GIA scientists recently examined a D color, 0.53 carat round brilliant diamond with a cloud inclusion that looks like the profile of a faceted round brilliant diamond. The cutter faceted the gem so that its unusual inclusion is showcased in the center of its table facet. A diamond's clarity grade is typically determined by the size, number, location (position), relief and nature of its inclusions. Due to the size and position of this cloud, the clarity grade of this diamond is SI2, but contrary to most inclusions, this one is likely to add rather than reduce interest in this gem. This inclusion even has a distinct outline and greater density in its "girdle" associated with a higher level of elements such as hydrogen and nitrogen.

While this diamond-shaped cloud formation may cause some concern over the natural origin of such an inclusion (see an example of a 3D subsurface laser engraving in quartz in Fall 2020 Micro-World, pp. 427–430), the cloud in this diamond appeared to be completely natural when examined in the microscope. Generally, the absence of inclusions or clarity characteristics increases the beauty and value of a diamond, but not always. In this diamond, the cloud’s presence adds beauty, value, and distinction. Thanks to an observant and skillful polisher, we get to see another “brilliant” example of an intriguing cloud inclusion in diamond.

Photomicrography was used to chronicle the depth of the cloud, which indicated that it was three-dimensional and part of its center reached the diamond’s surface. When focusing through the inclusion beginning at the surface of the table facet, the cloud spanned ~320 microns of focal distance. This is not the first instance of a faceted diamond showing a cloud inclusion with diamond-related geometry. Gemologists have shown other natural diamonds with clouds resembling diamond octahedra (Winter 2015 Lab Notes, pp. 428–429; Renfro et al., Winter 2018 G&G, pp. 428–429). However, this is the first cloud with such a shape the authors have encountered.
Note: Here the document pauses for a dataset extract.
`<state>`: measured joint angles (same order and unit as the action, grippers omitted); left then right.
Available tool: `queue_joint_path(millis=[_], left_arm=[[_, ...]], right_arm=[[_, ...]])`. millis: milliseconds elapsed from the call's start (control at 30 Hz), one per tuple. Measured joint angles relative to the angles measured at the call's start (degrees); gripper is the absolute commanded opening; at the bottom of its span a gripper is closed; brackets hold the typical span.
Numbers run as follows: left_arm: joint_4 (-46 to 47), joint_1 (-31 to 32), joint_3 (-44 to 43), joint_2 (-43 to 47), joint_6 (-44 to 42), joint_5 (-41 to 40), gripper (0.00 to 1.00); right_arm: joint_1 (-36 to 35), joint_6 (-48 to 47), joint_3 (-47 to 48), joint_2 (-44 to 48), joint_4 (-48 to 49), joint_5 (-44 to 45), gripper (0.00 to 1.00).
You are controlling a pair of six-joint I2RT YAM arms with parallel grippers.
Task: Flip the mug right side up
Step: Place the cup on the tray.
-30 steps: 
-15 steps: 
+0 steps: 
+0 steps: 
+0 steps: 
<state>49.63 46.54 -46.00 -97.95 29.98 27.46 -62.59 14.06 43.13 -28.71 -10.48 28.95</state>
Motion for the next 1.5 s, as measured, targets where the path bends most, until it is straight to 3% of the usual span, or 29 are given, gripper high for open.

The infrared absorption spectra showed a type Ia diamond with saturated concentrations of nitrogen. Photoluminescence maps were collected with 532 nm and 455 nm excitation. A false-color map corresponding with the normalized intensity of a peak at 700 nm (figure 3A) was detected almost solely within the cloud. This peak at 700 nm has been ascribed to nickel and can be seen in hydrogen-rich diamonds, particularly within hydrogen-rich clouds (e.g., Fall 2020 Lab Notes, pp. 416–419).

In the 455 nm PL map, we detected the H3 center at 503.2 nm (figure 3B), which is identified as an A-aggregate decorated with a vacancy. The especially dense area along the “girdle” showed a distinct chemistry as that portion of the cloud had an elevated 700 nm peak intensity (figure 3A) and an elevated H3 concentration (figure 3B). Figure 3C shows the intensity of the diamond Raman peak. The Raman signal detected within the cloud shows decreased intensity; additionally, the diamond outline in this map corresponds well with the image in figure 1 (as the presence of the cloud reduces the Raman signal reaching the detector). Prior research has shown that oftentimes such clouds form preferentially within the {100} growth sectors (W. Wang and W. Mayerson, “Symmetrical clouds in diamond – the hydrogen connection,” Journal of Gemmology, Vol. 28, No. 3, 2002, pp. 143–152).